Bisnis.com, JAKARTA—Kementerian Pekerjaan Umum dan Perumahan Rakyat mengidentifikasi sejumlah regulasi lintas kementerian atau lembaga yang dinilai menghambat program percepatan pembangunan infrastruktur.
Direktur Jenderal Bina Marga Kementerian Pekerjaan Umum dan Perumahan Rakyat (PUPR) Hediyanto W. Husaini mengatakan penerapan Rencana Kas (Rankas) 2015 selama ini mendapat keluhan dari kalangan kontraktor. Kalangan kontraktor harus menunggu bahkan hingga dua minggu untuk mendapatkan pencairan anggaran dari pemerintah.
Dalam kententuan Rankas selama ini, Surat Perintah Membayar (SPM) yang diajukan Kementerian PUPR ke Kantor Pelayanan Perbendaharaan Negara (KPPN) baru mendapatkan jawaban setelah lima hari kerja.
“Setelah lima hari baru mereka sampaikan, oh ada salah ini dan itu, lalu kita koreksi lagi. Hasil koreksi itu lalu baru diterima lima hari lagi. Ini mengganggu. Kenapa tidak secepatnya dalam satu dua hari saja,” katanya di sela-sela rapat kerja Kementerian PUPR, Kamis (3/9).
Rankas 2015 merupakan implementasi Peraturan Menteri Keuangan No. 277 Tahun 2015 tentang Rencana Penarikan Dana, Rencana Penerimaan Dana dan Perencanaan Kas. Hediyanto mengatakan ketentuan tersebut menyulitkan pihaknya untuk mengejar realisasi penyerapan anggaran 100% untuk Ditjen Bina Marga hingga akhir tahun ini.
Saat ini, progres keuangan Ditjen Bina Marga baru mencapai 34%. Untuk mencapai target 100% hingga akhir tahun, penyerapan anggaran dengan demikian minimal 15% per bulan, atau 0,5% per hari.
“Kalau prosedur seperti itu, saya susah.

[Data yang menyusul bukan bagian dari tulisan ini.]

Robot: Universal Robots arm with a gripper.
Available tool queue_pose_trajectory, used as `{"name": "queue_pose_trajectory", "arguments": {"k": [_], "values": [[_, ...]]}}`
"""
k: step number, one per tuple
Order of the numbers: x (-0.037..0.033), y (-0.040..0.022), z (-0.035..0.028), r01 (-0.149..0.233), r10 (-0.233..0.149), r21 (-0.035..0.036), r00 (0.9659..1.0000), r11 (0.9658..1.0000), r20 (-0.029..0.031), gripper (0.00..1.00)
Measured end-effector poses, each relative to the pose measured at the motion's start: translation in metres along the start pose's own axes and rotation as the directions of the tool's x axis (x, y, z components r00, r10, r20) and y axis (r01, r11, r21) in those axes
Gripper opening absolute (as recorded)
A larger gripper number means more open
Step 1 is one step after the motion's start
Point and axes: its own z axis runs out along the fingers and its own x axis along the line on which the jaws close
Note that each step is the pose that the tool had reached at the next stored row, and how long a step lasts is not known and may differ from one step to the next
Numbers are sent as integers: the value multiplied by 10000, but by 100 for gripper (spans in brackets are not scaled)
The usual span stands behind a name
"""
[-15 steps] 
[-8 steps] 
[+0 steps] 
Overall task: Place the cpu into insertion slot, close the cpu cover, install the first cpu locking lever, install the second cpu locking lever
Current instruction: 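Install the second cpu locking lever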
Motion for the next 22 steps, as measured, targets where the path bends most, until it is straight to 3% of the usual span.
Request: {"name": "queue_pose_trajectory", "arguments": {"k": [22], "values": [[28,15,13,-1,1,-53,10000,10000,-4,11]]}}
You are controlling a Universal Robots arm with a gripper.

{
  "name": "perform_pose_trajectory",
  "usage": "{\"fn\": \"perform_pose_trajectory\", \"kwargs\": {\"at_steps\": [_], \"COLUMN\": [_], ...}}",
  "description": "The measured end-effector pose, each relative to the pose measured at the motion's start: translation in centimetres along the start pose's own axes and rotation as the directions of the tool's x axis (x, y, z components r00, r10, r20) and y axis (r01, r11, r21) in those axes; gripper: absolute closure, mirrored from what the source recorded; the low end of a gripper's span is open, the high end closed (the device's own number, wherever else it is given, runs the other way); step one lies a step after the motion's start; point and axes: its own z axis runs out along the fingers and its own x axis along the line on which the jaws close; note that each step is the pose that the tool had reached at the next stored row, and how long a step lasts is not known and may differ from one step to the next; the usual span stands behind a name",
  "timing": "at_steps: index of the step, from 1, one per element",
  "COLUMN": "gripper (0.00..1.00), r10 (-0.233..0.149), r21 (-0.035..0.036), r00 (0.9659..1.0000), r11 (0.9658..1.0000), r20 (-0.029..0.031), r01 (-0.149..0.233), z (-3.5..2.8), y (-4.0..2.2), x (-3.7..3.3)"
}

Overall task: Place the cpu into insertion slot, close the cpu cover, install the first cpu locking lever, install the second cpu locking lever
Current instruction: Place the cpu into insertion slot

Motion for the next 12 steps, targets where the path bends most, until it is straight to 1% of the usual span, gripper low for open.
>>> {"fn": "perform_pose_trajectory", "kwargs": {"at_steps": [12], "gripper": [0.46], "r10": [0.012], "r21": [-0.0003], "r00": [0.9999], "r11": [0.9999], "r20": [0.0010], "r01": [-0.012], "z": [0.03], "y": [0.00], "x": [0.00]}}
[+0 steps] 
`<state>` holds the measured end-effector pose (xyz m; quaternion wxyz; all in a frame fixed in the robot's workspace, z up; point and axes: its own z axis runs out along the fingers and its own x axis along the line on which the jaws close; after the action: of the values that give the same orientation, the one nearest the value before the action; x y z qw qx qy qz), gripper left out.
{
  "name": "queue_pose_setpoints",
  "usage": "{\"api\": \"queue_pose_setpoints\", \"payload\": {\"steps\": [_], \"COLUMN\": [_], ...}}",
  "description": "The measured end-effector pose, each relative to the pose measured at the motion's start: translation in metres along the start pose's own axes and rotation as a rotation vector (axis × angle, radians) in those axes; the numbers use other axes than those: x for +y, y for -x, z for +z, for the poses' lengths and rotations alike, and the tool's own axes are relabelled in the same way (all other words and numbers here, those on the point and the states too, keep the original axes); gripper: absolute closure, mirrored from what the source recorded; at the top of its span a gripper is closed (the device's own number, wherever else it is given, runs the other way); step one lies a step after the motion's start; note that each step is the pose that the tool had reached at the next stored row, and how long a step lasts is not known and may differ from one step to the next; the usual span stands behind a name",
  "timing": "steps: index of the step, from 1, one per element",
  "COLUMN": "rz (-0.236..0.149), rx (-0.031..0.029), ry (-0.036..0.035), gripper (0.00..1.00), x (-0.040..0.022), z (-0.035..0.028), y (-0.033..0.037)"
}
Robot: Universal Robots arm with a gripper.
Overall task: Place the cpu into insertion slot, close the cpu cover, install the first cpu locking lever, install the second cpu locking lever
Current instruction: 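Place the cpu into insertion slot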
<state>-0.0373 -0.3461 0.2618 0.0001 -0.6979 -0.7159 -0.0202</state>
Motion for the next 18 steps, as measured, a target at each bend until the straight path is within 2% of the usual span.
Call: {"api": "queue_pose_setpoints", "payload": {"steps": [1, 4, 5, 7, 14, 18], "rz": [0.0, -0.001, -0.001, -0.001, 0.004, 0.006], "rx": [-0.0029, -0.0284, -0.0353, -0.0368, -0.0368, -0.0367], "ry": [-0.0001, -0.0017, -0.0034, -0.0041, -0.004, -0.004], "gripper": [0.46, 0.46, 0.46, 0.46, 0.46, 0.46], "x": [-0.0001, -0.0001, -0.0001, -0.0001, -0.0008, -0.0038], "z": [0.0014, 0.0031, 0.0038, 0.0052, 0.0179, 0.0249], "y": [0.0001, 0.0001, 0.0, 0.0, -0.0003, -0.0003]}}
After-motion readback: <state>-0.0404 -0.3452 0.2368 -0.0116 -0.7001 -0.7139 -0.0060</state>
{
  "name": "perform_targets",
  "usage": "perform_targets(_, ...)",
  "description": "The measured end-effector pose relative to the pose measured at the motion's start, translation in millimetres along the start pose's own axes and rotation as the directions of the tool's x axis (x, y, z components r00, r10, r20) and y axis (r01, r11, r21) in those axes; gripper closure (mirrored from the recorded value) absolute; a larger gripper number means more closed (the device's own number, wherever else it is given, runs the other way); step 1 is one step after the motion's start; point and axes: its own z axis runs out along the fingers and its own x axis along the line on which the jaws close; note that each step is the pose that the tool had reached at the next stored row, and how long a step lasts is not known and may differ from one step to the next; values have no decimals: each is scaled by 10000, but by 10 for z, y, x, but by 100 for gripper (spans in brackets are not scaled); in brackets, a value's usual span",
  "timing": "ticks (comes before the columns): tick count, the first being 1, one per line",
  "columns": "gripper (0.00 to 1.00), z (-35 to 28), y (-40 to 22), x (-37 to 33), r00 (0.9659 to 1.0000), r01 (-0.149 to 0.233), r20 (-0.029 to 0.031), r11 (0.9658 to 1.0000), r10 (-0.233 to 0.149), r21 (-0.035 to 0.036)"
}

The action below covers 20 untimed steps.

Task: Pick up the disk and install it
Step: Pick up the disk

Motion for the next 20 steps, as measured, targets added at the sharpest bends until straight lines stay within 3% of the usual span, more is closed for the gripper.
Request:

Ini mengganggu percepatan,” katanya.
Hedi mengatakan saat ini pemerintah juga tengah berupaya untuk mempercepat pencairan pinjaman dari pemerintah China untuk sejumlah proyek infrastruktur. Proses pencairan selama ini memakan waktu hingga lebih dari enam bulan.
Proyek-proyek dari pinjaman China untuk tahun ini misalnya dukungan pemerintah untuk konstruksi tol Solo-Kertosono, Manado-Bitung, Balikpapan-Samarinda, dan Cileunyi-Sumedang-Dawuan. Seluruh kontrak ditargetkan dapat selesai akhir bulan ini, namun pencairan pinjaman masih harus menunggu proses negosiasi.
“Negosiasi harusnya tidak lama. Setelah tanda tangan kontrak itu harusnya bisa sebulan sampai tiga bulan. Kalau terlalu lama, kita kesulitan bayar uang muka tahun ini,” katanya.
Selain itu, Hediyanto juga menilai izin kontrak untuk proyek multiyears pun selama ini relatif menyulitkan. Pemerintah mewajibkan kontrak multiyears harus mengantongi izin dari Kementerian Keuangan dengan proses yang berlarut-larut.
Menurutnya, izin proyek kontrak multiyears seharusnya bisa dilimpahkan kepada Kementerian PUPR bila pagu anggaran multiyears tidak mencapai 30% dari total anggaran.
“Kalau 30% oke lah izin harus ada izin dari Kemenkeu. Tapi kalau di bawah itu kan sebenarnya tidak mengganggu anggaran kita,” katanya.
Adapun anggaran kontrak tahun jamak 2015 hanya Rp17,8 triliun, atau 15% dari total anggaran Kementerian PUPR 2015 senilai Rp118,5 triliun.